**Problem details**
Beginning with the line that holds "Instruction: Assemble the" and finishing with the line that holds "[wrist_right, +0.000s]", repeat the listing exactly, leaving every picture out.
= Beginning of Section =
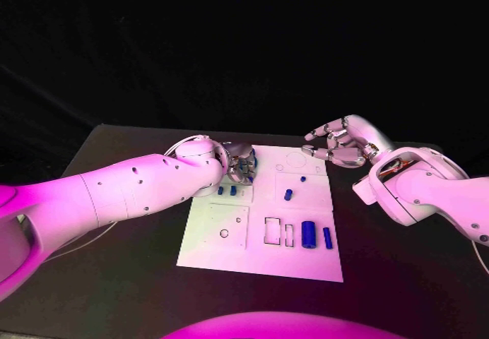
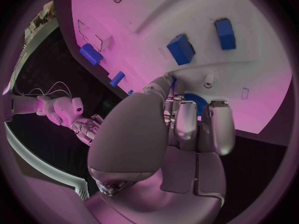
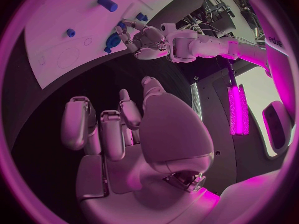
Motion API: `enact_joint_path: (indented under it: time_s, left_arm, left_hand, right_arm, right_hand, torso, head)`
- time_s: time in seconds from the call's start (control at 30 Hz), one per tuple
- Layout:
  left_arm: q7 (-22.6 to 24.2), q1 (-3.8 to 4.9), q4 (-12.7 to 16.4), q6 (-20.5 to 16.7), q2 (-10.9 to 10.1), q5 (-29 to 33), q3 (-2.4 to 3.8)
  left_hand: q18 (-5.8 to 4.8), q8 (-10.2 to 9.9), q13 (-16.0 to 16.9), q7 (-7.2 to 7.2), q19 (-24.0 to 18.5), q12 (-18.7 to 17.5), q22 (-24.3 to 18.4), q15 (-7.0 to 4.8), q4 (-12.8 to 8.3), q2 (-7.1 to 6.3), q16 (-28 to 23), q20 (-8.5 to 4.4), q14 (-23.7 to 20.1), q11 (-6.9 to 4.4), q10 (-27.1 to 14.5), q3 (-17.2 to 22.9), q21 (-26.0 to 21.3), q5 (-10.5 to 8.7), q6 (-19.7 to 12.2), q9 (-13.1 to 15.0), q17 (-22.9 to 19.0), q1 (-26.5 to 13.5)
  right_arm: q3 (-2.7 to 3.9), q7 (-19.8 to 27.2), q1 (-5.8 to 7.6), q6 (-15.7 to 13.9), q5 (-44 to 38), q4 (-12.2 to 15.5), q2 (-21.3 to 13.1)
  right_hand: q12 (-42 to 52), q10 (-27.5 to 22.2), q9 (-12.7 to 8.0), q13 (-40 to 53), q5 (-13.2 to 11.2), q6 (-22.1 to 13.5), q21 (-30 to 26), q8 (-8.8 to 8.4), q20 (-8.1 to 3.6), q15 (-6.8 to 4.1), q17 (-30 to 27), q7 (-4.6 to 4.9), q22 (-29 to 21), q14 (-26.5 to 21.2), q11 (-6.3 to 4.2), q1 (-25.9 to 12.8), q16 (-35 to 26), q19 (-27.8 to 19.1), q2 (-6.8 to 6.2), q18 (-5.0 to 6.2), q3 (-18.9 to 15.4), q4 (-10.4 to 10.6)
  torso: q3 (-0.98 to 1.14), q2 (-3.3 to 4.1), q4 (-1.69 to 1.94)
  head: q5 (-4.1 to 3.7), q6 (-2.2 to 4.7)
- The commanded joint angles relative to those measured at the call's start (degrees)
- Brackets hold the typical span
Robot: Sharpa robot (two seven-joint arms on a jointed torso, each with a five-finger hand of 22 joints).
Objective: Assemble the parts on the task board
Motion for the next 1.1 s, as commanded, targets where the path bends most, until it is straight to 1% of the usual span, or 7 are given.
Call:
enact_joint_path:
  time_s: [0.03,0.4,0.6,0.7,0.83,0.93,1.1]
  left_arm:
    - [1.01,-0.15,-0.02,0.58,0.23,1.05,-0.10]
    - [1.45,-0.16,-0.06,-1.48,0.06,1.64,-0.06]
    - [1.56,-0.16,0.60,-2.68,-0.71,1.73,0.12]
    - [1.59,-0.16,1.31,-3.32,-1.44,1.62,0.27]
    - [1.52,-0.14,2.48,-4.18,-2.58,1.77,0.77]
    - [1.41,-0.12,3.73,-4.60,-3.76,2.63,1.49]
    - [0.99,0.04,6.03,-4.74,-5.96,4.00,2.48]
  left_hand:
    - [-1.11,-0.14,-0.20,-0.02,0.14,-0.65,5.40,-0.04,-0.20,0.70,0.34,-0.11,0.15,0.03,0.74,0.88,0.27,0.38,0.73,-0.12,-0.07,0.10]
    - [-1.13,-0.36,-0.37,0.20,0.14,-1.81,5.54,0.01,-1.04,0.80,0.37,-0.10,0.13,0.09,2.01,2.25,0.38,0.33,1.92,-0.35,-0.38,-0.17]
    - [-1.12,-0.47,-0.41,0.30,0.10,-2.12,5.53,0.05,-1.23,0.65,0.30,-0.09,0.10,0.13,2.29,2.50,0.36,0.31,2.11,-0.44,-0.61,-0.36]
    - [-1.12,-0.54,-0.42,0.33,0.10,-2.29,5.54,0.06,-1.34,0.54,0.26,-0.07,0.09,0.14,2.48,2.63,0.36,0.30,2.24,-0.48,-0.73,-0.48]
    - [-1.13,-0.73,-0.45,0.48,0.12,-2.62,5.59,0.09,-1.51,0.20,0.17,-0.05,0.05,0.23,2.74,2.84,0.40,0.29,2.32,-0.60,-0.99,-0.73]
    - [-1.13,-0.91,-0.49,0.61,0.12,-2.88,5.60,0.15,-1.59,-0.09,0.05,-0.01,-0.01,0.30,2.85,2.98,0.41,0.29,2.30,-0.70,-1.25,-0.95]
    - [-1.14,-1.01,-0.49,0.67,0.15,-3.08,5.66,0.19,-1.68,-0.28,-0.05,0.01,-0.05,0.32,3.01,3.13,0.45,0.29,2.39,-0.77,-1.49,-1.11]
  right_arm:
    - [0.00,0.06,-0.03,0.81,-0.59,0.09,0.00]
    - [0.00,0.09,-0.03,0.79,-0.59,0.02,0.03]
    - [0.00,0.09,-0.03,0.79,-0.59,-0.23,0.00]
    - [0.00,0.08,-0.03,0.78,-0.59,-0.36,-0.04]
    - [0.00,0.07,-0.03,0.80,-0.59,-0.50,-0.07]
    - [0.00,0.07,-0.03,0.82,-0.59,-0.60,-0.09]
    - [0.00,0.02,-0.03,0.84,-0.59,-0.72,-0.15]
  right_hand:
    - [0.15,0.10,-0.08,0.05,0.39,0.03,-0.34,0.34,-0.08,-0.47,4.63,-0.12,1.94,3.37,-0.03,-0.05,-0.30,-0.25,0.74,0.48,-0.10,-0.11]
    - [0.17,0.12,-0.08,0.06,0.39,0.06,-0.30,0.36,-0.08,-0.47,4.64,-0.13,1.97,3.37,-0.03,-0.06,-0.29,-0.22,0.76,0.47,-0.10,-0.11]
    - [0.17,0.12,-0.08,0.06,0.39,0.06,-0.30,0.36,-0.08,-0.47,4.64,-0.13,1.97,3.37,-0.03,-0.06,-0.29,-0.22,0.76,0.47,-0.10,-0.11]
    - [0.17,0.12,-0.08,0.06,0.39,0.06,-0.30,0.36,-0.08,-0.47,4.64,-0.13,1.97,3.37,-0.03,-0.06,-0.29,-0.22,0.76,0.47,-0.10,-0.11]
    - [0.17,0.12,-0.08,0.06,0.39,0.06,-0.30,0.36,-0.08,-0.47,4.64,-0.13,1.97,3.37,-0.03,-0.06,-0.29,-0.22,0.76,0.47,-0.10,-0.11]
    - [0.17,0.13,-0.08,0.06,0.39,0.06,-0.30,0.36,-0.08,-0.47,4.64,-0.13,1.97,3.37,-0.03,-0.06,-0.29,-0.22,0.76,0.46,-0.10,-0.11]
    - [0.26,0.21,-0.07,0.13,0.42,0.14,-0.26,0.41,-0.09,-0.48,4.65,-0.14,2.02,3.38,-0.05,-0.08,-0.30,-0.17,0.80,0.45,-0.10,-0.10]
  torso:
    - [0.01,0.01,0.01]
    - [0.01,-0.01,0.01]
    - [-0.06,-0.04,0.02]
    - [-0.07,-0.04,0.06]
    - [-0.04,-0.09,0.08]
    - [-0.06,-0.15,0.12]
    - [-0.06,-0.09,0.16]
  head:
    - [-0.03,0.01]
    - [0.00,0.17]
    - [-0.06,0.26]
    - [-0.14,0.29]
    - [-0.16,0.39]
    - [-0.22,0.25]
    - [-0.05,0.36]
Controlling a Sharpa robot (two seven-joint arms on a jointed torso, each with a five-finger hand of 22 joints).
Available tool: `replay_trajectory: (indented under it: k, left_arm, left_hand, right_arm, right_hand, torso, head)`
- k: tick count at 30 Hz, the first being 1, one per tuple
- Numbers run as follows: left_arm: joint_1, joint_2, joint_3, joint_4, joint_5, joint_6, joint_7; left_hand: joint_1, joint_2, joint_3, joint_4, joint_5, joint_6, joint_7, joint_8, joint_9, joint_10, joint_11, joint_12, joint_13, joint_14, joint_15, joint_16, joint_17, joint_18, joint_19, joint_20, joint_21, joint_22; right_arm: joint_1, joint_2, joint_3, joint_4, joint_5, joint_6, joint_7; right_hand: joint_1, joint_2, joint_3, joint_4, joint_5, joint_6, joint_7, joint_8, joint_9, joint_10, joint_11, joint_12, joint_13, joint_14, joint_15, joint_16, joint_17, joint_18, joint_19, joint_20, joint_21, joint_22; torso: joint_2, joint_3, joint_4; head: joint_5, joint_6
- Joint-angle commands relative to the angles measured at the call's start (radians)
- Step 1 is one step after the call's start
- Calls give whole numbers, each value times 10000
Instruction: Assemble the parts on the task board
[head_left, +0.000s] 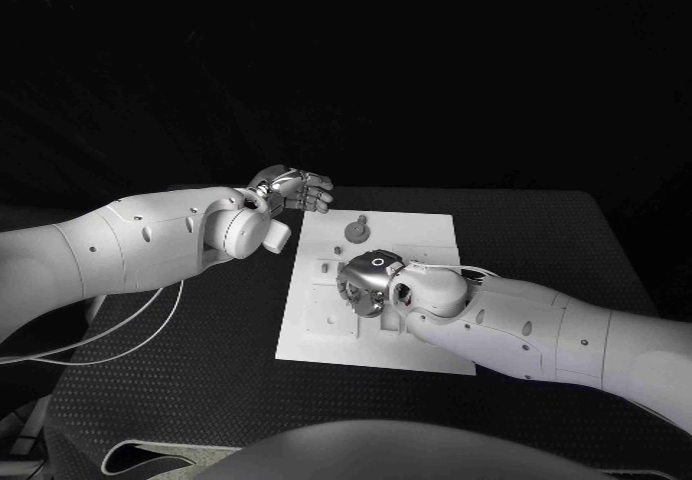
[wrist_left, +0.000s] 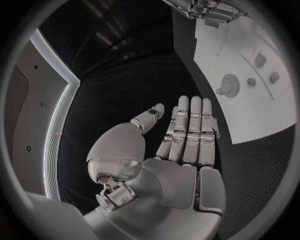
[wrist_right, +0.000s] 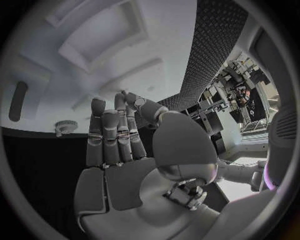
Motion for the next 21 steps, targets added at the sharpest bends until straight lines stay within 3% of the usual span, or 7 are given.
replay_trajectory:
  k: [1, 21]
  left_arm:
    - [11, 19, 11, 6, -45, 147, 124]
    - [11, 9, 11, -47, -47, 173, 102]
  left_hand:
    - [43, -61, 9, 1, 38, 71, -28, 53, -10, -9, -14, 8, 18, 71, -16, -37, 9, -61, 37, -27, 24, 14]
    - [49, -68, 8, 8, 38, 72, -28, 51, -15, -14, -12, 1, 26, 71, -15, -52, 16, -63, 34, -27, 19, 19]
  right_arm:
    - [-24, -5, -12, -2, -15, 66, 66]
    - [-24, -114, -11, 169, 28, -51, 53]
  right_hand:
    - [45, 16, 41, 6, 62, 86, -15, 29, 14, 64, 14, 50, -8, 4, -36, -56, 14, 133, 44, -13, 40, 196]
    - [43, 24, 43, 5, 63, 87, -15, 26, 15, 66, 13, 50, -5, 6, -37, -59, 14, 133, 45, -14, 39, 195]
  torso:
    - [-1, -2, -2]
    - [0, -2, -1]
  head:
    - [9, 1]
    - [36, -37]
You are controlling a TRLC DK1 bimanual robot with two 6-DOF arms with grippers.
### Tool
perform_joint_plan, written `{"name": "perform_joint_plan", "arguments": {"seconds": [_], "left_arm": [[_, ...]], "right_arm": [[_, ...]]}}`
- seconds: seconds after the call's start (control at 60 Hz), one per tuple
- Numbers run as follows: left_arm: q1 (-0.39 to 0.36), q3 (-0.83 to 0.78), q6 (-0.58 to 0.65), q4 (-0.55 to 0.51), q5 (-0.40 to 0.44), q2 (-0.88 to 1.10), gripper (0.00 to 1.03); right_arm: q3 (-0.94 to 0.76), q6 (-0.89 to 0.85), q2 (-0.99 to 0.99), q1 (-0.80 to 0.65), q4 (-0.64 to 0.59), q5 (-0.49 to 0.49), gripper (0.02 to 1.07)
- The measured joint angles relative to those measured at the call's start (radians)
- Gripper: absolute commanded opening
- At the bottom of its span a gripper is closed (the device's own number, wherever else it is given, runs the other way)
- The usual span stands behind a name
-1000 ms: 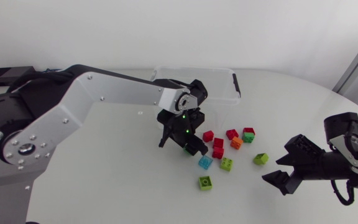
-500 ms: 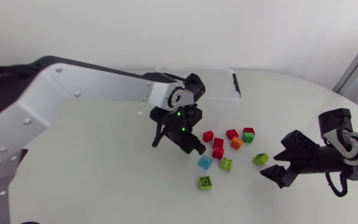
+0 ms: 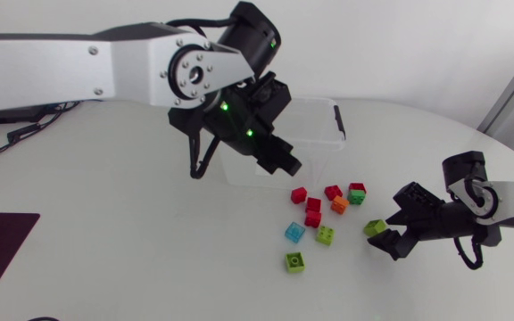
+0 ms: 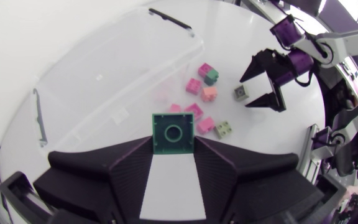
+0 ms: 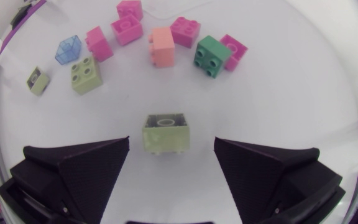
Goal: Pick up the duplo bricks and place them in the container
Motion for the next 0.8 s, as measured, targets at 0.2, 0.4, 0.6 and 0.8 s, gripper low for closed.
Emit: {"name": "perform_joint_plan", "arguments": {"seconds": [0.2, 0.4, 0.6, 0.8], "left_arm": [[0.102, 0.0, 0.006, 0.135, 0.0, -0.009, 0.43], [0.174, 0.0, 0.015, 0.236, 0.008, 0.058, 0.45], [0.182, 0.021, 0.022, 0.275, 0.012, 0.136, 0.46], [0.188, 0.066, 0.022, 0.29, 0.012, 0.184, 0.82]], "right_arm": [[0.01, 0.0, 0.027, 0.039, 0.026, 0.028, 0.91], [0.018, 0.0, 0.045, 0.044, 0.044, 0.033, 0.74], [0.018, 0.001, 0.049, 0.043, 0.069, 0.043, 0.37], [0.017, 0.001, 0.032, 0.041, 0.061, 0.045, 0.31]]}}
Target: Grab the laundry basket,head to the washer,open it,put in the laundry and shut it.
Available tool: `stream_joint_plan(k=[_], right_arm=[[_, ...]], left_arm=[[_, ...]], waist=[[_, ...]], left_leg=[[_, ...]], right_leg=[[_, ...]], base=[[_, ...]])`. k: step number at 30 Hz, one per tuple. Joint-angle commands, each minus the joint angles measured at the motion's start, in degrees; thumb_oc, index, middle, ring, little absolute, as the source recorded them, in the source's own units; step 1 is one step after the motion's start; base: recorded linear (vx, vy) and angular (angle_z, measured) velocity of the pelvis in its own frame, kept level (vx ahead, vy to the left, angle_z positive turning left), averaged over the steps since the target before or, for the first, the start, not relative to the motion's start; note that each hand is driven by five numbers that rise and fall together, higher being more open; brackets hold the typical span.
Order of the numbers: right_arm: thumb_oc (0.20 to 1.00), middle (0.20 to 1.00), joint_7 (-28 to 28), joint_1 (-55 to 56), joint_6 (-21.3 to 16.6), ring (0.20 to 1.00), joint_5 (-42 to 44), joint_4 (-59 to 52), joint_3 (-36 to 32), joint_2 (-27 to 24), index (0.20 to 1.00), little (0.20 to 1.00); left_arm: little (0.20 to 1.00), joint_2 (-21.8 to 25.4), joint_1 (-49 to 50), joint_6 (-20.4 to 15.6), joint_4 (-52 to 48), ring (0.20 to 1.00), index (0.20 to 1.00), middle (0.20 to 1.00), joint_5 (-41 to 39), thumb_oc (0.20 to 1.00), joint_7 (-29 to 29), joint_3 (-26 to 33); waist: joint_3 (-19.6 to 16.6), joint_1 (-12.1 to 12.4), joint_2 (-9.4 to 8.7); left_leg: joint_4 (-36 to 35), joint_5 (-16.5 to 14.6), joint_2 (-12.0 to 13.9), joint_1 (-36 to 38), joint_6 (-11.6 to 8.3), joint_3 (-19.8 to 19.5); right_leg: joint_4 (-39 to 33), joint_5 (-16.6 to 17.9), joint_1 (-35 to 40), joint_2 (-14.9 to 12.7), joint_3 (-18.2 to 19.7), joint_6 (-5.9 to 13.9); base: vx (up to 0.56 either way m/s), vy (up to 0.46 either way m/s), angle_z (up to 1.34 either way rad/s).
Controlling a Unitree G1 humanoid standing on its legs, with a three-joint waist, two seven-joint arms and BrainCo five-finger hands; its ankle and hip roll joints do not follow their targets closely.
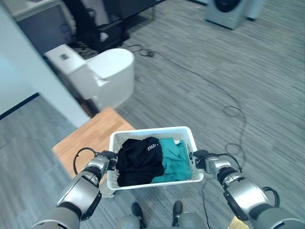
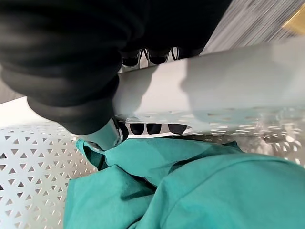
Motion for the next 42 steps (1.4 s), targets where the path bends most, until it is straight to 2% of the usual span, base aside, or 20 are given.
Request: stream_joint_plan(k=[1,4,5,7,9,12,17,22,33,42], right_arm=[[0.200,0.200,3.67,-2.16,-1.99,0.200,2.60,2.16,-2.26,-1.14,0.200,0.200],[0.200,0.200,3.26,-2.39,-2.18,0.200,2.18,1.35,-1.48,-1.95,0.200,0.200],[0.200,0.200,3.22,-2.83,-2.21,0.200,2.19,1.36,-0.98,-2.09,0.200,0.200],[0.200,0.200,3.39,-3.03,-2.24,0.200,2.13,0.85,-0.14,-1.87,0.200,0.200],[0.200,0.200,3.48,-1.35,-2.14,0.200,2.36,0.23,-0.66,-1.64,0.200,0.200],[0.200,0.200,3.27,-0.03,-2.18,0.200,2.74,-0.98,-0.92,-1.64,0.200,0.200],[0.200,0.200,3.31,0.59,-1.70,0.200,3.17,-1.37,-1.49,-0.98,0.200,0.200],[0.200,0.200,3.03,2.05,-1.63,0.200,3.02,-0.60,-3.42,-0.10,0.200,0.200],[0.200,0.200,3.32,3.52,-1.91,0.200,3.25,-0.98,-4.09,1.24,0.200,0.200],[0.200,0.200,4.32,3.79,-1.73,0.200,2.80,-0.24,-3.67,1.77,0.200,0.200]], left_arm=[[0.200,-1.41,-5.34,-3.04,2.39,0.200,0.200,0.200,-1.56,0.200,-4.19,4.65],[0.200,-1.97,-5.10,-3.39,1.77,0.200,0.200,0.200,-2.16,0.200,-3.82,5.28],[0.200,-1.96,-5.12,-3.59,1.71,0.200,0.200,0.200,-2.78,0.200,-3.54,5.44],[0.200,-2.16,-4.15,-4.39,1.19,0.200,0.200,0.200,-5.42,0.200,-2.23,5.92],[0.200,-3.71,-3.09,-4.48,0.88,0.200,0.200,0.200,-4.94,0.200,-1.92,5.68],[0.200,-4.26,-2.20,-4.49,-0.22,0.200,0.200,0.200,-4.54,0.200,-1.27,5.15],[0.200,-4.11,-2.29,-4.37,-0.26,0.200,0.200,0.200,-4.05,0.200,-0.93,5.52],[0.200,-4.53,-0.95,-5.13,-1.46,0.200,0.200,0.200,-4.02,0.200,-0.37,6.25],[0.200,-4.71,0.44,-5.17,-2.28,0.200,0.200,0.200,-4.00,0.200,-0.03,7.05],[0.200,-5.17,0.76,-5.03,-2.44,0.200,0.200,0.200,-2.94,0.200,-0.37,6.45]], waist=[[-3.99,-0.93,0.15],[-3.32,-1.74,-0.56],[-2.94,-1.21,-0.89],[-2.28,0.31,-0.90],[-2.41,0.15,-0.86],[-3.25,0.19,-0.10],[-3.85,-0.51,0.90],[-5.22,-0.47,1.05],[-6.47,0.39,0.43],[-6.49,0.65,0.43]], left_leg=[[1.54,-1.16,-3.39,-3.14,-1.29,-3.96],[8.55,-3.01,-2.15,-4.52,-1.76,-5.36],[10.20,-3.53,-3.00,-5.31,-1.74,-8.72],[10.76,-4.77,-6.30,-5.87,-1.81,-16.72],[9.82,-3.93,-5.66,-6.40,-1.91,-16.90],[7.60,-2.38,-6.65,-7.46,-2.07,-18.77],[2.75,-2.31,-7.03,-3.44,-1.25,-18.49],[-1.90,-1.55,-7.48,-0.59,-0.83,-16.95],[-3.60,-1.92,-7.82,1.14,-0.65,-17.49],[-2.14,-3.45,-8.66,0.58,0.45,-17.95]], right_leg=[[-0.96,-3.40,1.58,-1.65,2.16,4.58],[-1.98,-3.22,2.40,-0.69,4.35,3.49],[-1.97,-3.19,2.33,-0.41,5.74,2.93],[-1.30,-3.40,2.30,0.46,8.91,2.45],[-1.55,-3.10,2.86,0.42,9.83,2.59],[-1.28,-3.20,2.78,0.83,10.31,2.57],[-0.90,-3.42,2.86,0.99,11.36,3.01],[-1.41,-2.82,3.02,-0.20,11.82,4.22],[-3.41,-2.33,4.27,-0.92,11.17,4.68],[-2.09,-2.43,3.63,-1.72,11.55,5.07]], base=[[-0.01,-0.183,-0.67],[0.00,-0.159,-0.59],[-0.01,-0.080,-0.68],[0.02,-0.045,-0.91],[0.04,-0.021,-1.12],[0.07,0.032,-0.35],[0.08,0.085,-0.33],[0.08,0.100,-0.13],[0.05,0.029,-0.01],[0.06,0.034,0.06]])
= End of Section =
**The completed task**
Instruction: Assemble the parts on the task board
[head_left, +0.000s] 
[wrist_left, +0.000s] 
[wrist_right, +0.000s] 

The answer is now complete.